Alta Terra di Lavoro

già Terra Laboris,già Liburia, già Leboria olim Campania Felix

LETTERE DI PROTESTA DEL BARONE WINSPEARE

Posted by on Mar 1, 2017

LETTERE DI PROTESTA DEL BARONE WINSPEARE

Ricevuto codesto singolare documento del cinismo, con cui procede la rivoluzione italiana, il signor Winspeare dovea pur rispondere qualche cosa, e partire.

Così egli fece sotto la data del 7 Ottobre, con la cortesissima lettera seguente

«Eccellenza. L’occupazione del regno delle Due Sicilie per parte delle truppe piemontesi, della quale io ebbi notizia mediante la comunicazione di Vostra Eccellenza, in data di ieri, è un fatto tanto apertamente contrario alle basi di ogni legge e di ogni diritto, che sembrerebbe quasi inutile che io mi dilungassi a dimostrarne la illegalità; i fatti che hanno preceduto questa invasione ed i vincoli di amicizia e di parentela, tanto intimi quanto antichi che esistevano tra le due corone, la rendono tanto straordinaria e tanto nuova nella storia delle nazioni moderne, che lo spirito generoso del re, mio augusto padrone, non sapeva risolversi a crederla possibile; ed infatti, nella protesta che il generale Casella, suo ministro degli affari esteri, indirizzava il 16 Settembre scorso da Gaeta a tutti i rappresentanti delle potenze amiche, era chiaramente dimostrato che S. M. aveva la fiducia che S. M. sarda non avrebbe mai potuto dare la sua sanzione agli atti di usurpazione compiuti sotto ali’ egida del reale suo nome, nel seno della capitale delle Due Sicilie.

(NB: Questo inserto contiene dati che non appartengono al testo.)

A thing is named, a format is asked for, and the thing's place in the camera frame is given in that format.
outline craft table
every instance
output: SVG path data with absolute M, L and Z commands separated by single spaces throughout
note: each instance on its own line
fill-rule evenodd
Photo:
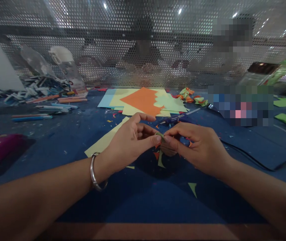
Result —
M 34 141 L 16 160 L 0 162 L 0 184 L 86 158 L 84 151 L 125 117 L 118 113 L 113 118 L 105 114 L 105 108 L 97 108 L 104 93 L 89 91 L 88 102 L 77 103 L 79 109 L 71 114 L 25 123 L 14 123 L 10 116 L 35 113 L 34 105 L 8 107 L 0 102 L 0 134 L 24 134 Z M 196 107 L 188 103 L 187 108 Z M 275 107 L 274 112 L 286 113 L 286 107 Z M 212 127 L 222 140 L 269 168 L 286 161 L 286 132 L 282 129 L 232 127 L 205 107 L 190 117 L 196 124 Z M 157 123 L 148 124 L 155 127 Z M 281 121 L 275 119 L 274 124 L 286 130 Z M 160 126 L 159 131 L 167 129 Z M 268 172 L 233 148 L 226 148 L 232 157 L 286 182 L 286 167 Z M 159 167 L 153 151 L 141 155 L 133 163 L 135 169 L 125 168 L 111 176 L 104 192 L 93 190 L 79 200 L 47 234 L 57 239 L 278 238 L 265 219 L 227 185 L 198 171 L 179 155 L 163 156 L 166 169 Z M 197 184 L 197 199 L 188 182 Z

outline glue gun
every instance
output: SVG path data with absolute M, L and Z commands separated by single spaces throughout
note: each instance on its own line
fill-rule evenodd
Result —
M 189 114 L 192 114 L 194 112 L 197 112 L 198 110 L 200 110 L 200 108 L 190 111 L 188 113 L 184 113 L 184 114 L 179 114 L 179 115 L 174 115 L 172 117 L 169 117 L 167 119 L 165 119 L 163 122 L 161 122 L 160 124 L 176 124 L 178 122 L 186 122 L 186 123 L 192 123 L 194 124 L 194 121 L 188 117 Z

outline table edge
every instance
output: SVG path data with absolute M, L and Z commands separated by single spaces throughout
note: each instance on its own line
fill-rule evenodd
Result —
M 269 224 L 53 223 L 58 240 L 279 240 Z

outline forearm
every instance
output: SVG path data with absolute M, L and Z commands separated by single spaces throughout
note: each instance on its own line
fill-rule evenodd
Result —
M 286 237 L 286 183 L 236 160 L 221 180 L 244 197 Z
M 101 159 L 94 165 L 98 182 L 111 174 Z M 90 165 L 88 158 L 1 185 L 0 240 L 37 237 L 92 188 Z

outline left hand
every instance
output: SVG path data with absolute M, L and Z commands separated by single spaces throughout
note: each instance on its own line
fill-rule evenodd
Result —
M 155 135 L 158 131 L 139 123 L 156 121 L 156 118 L 143 113 L 136 113 L 116 132 L 109 146 L 102 152 L 113 172 L 118 172 L 134 162 L 143 152 L 161 142 Z

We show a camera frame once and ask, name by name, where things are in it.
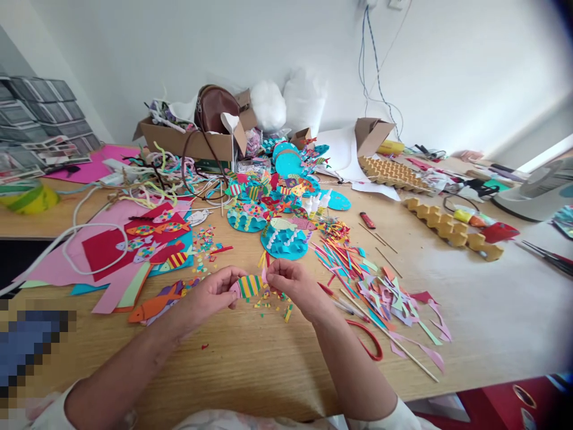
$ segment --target egg carton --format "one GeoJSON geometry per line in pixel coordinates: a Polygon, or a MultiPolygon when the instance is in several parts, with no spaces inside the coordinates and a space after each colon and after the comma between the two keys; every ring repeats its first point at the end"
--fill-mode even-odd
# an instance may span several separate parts
{"type": "Polygon", "coordinates": [[[503,248],[486,243],[484,235],[468,234],[468,225],[455,222],[453,216],[441,212],[440,206],[420,204],[416,198],[406,199],[404,203],[410,212],[415,212],[419,219],[425,220],[428,228],[435,229],[438,236],[449,241],[453,247],[467,246],[487,262],[499,260],[503,254],[503,248]]]}
{"type": "Polygon", "coordinates": [[[388,159],[360,157],[358,163],[372,182],[415,193],[430,194],[433,190],[416,176],[414,170],[388,159]]]}

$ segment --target scissors handle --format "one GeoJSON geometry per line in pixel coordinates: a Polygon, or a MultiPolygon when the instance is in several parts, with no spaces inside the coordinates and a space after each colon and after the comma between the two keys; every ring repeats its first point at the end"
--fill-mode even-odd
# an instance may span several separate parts
{"type": "Polygon", "coordinates": [[[372,360],[382,361],[382,357],[384,356],[384,354],[382,353],[382,347],[380,346],[378,339],[376,339],[376,336],[374,336],[370,330],[368,330],[364,325],[360,324],[359,322],[352,321],[352,320],[346,320],[346,322],[350,325],[355,325],[355,326],[361,328],[362,330],[364,330],[368,334],[368,336],[370,336],[370,338],[374,342],[374,345],[376,346],[376,355],[374,355],[374,354],[372,354],[372,352],[370,352],[370,350],[366,347],[366,345],[364,345],[362,343],[360,338],[358,340],[360,341],[360,343],[362,344],[362,346],[364,347],[364,349],[366,350],[366,352],[368,353],[370,358],[372,358],[372,360]]]}

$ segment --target person's right hand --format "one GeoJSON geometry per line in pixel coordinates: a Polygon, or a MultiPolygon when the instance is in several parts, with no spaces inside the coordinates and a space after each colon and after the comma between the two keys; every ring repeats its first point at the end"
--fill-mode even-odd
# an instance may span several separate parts
{"type": "Polygon", "coordinates": [[[275,260],[267,270],[267,281],[271,287],[290,297],[311,323],[337,315],[332,300],[304,266],[298,263],[285,259],[275,260]]]}

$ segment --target cardboard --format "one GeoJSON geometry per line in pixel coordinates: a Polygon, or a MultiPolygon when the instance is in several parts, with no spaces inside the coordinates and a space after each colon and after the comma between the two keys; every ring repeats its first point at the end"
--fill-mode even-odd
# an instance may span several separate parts
{"type": "MultiPolygon", "coordinates": [[[[299,151],[304,149],[304,141],[311,138],[310,128],[305,128],[303,130],[297,131],[294,136],[291,137],[290,142],[298,148],[299,151]]],[[[310,143],[309,148],[314,149],[315,144],[310,143]]]]}
{"type": "Polygon", "coordinates": [[[378,118],[358,118],[355,127],[358,158],[372,157],[395,126],[378,118]]]}
{"type": "Polygon", "coordinates": [[[258,126],[257,116],[251,107],[251,90],[245,90],[235,96],[239,103],[239,119],[245,130],[250,130],[258,126]]]}
{"type": "MultiPolygon", "coordinates": [[[[223,168],[234,170],[238,149],[240,149],[243,154],[247,150],[247,137],[241,120],[239,120],[239,124],[233,136],[228,134],[212,134],[209,132],[206,134],[209,144],[219,161],[221,161],[223,168]]],[[[188,131],[183,134],[171,127],[155,125],[151,117],[148,116],[137,123],[137,128],[135,129],[132,140],[139,139],[141,136],[145,138],[147,147],[151,152],[159,152],[153,144],[153,142],[157,142],[160,147],[178,156],[182,156],[185,141],[191,136],[185,155],[193,157],[195,164],[203,170],[219,171],[211,149],[207,145],[203,133],[200,131],[188,131]]]]}

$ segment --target orange paper fish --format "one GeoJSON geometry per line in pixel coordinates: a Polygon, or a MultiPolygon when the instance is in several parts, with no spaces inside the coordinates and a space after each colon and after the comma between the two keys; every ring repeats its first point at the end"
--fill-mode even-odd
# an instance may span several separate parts
{"type": "Polygon", "coordinates": [[[167,305],[167,302],[170,300],[181,299],[181,296],[175,294],[176,289],[177,284],[173,285],[173,288],[169,291],[168,294],[164,296],[157,296],[146,301],[131,313],[127,321],[130,323],[139,323],[154,317],[161,312],[161,310],[167,305]]]}

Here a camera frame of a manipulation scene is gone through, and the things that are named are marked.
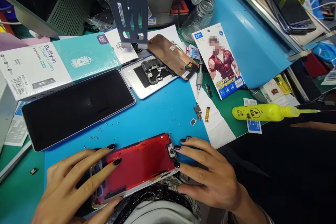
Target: finger
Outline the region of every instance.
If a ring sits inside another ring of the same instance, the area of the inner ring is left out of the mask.
[[[122,198],[116,198],[108,203],[99,213],[87,221],[88,224],[105,224],[114,212],[115,206],[122,201]]]
[[[220,183],[219,178],[217,175],[211,171],[203,170],[199,167],[193,167],[188,164],[175,162],[174,166],[182,172],[184,175],[192,178],[198,183],[201,183],[206,186],[214,186]]]
[[[216,149],[212,147],[211,144],[205,140],[195,138],[195,137],[192,137],[192,138],[187,137],[187,139],[181,139],[181,144],[193,146],[198,149],[202,149],[209,155],[217,158],[218,160],[227,162],[226,158],[222,154],[220,154],[218,151],[216,151]]]
[[[47,170],[47,188],[45,194],[52,193],[61,184],[71,168],[92,153],[94,153],[94,150],[85,149],[50,166]]]
[[[215,169],[216,166],[218,166],[218,160],[202,150],[193,149],[187,146],[182,147],[180,145],[175,145],[174,148],[178,153],[194,159],[209,169]]]
[[[87,181],[85,181],[84,184],[72,195],[70,200],[72,204],[81,206],[105,181],[107,176],[109,176],[114,171],[120,162],[121,158],[117,158],[112,163],[105,166],[100,172],[96,173]]]
[[[80,162],[78,162],[68,173],[62,182],[64,189],[69,189],[75,186],[79,180],[83,177],[85,172],[90,169],[94,164],[96,164],[100,159],[105,157],[108,153],[114,150],[115,145],[111,144],[106,148],[97,150],[96,152],[92,150],[91,155],[87,156]]]
[[[200,201],[208,206],[212,204],[212,199],[204,185],[182,184],[177,188],[181,194],[186,194],[194,200]]]

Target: blue silicone mat
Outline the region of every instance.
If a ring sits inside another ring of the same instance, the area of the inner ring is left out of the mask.
[[[196,99],[188,81],[177,78],[143,100],[134,92],[133,95],[137,101],[132,107],[45,152],[45,186],[47,169],[63,158],[83,150],[84,146],[102,148],[115,143],[119,149],[164,132],[172,133],[174,144],[180,144],[180,139],[186,138],[187,135],[209,141],[203,121],[197,121],[194,126],[190,124],[192,118],[197,117],[193,109]],[[181,162],[192,162],[183,155],[178,155],[178,159]]]

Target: black smartphone
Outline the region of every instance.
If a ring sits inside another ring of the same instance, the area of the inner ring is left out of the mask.
[[[24,105],[22,115],[40,152],[133,104],[121,72],[113,69]]]
[[[316,26],[298,0],[266,0],[287,33],[305,34]]]

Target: metal bracket
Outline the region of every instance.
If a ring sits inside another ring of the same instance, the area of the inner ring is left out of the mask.
[[[139,48],[147,49],[147,0],[108,0],[108,2],[117,25],[121,46],[130,48],[131,44],[135,43],[139,45]],[[118,3],[122,7],[124,22],[120,17]],[[141,17],[141,28],[139,27],[139,17]],[[129,37],[126,38],[124,32],[127,32]]]
[[[300,53],[298,53],[298,54],[294,54],[294,55],[292,55],[292,56],[289,56],[288,57],[288,60],[289,61],[294,61],[294,60],[296,60],[296,59],[299,59],[299,58],[302,58],[302,57],[304,57],[304,56],[307,56],[308,54],[311,54],[312,52],[310,51],[310,50],[305,50],[305,51],[302,51],[302,52],[300,52]]]

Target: yellow squeeze bottle
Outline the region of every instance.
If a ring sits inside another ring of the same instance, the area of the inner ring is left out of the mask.
[[[232,115],[245,121],[282,121],[285,117],[298,117],[300,114],[318,113],[320,110],[300,110],[295,107],[280,107],[278,104],[258,104],[234,107]]]

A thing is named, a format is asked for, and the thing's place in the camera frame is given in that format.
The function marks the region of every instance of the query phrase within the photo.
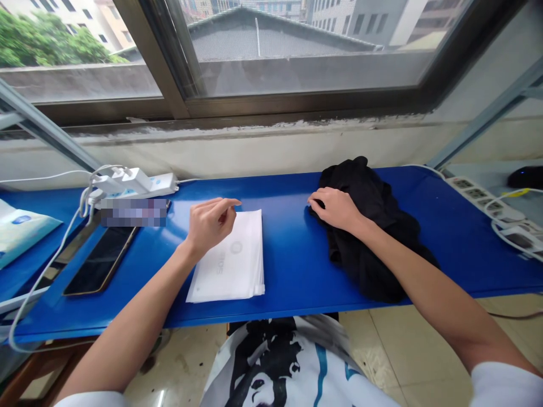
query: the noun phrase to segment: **white sleeve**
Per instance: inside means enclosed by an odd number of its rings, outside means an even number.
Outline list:
[[[483,362],[471,372],[470,407],[541,407],[543,379],[516,366]]]
[[[128,401],[118,392],[79,393],[62,399],[55,407],[129,407]]]

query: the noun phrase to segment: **paper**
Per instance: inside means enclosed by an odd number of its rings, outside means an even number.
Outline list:
[[[239,300],[264,294],[262,211],[239,212],[232,233],[196,265],[187,302]]]

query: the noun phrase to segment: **wooden chair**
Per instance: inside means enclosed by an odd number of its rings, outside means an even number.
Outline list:
[[[39,349],[56,348],[64,345],[74,345],[66,349],[56,349],[47,352],[32,354],[16,371],[4,392],[0,395],[0,407],[32,406],[49,407],[55,401],[66,380],[75,369],[83,355],[92,343],[83,343],[96,340],[96,336],[70,340],[54,341],[50,345],[43,345]],[[54,383],[45,391],[40,399],[23,399],[21,396],[33,380],[39,379],[52,372],[60,370]]]

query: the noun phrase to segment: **green foliage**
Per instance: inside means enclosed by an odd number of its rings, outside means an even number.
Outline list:
[[[35,16],[36,21],[0,8],[0,68],[128,62],[109,55],[87,28],[72,35],[56,15]]]

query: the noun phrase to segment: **forearm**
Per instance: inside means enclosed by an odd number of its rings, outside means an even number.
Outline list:
[[[180,245],[81,359],[57,400],[90,391],[123,392],[149,355],[199,255]]]
[[[396,276],[421,315],[456,351],[471,371],[491,359],[537,373],[494,319],[461,287],[370,220],[351,232]]]

È parimente cosa superflua per me il cercare di dimostrare a Vostra Eccellenza che questa protesta solenne, unita a vari proclami del mio augusto sovrano ed agli eroici sforzi fatti sotto le mura di Capua e di Gaeta, rispondono in modo incontestabile alla strana argomentazione dell’abdicazione di fatto di S. M. che io fui sorpreso di leggere nella comunicazione summenzionata di Vostra Eccellenza.

L’anarchia ha trionfato negli stati di S. M. Siciliana in conseguenza di una rivoluzione invaditrice (debordante) della quale, fino dal primo momento, tutti presentivano manifestamente i disordini futuri, ed alla quale il re, mio padrone, proponeva già da gran tempo, ma invano, a S. M. il Re di Sardegna, di opporre, con un comune accordo, una diga affinché essa non potesse traripare, e non potesse mettere in pericolo, coi suoi eccessi, la vera libertà e l’indipendenza d’Italia.

In quest’ora fatale, in cui uno Stato, che conia 10 milioni di anime, difende colle armi alla mano gli ultimi avanzi della isterica sua autonomia, sarebbe cosa vana il ricercare da chi questa rivoluzione sia stata sorretta, tanto da diventare un colosso, ed in qual maniera essa abbia potuto arrivare a tanto da effettuare tutti quegli sconvolgimenti che essa aveva progettato.

Quella Provvidenza divina della quale Vostra Eccellenza ha invocato il santissimo nome pronuncierà, prima che scorra gran tempo, le Sue decisioni all’ora del combattimento supremo; ma, qualunque sia per essere questa suprema decisione, la benedizione del ciclo non discenderà sicuramente sopra coloro che si apprestano a violare i grandi principii dell’ordine sociale e morale, facendosi credere gli esecutori di un mandato di Dio.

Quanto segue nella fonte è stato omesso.